November 20, 2011 By: Doug Stern Category: Editing, Legal marketing, Writing

Praesent in multis potuit paucis? (Or...Why use a few words when many could do?) I wonder how much lawyers' love of Latin has to do with the hunger for academic respect that influences so much of their law school training. Or, with the powder-wigged, Boswellian affectations that characterize the case law they studied?

Take a peek behind the curtain of law school training in today’s New York Times.   In it, reporter David Segal outlines the failure of legal education in the U.S. to prepare lawyers to practically earn their keep.

The piece made me think about what might inspire the florid written wordiness I so often see from lawyers, even in non-legal business development content.  Could it have something to do with the obsession of law school professors to be taken seriously in academe?  Or, with the hidebound, 18th and 19th-century (and earlier) case law that still comprises so much of what law students pack into their brains?
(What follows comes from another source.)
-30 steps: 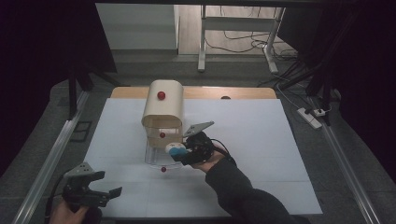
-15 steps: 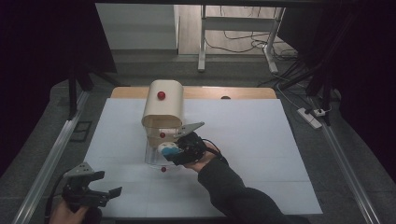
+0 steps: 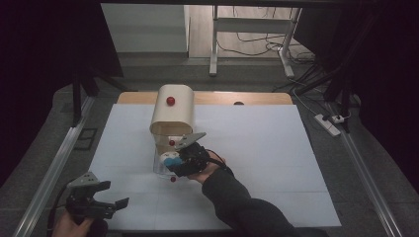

Is the use of Latin, hallowed despite its death (or, perhaps, because of it), another way of compensating for the profession’s inferred inferiority.  Is Latin a way for lawyers to prove they they deserve to be taken as seriously and respected as much as, say, physicians or clergy?

Mr. Segal reports that the winds of reform are gathering, offering hope that law student loans and other wrongs will be blown away.  Maybe these fresh breezes will arrive with copies of Strunk and White.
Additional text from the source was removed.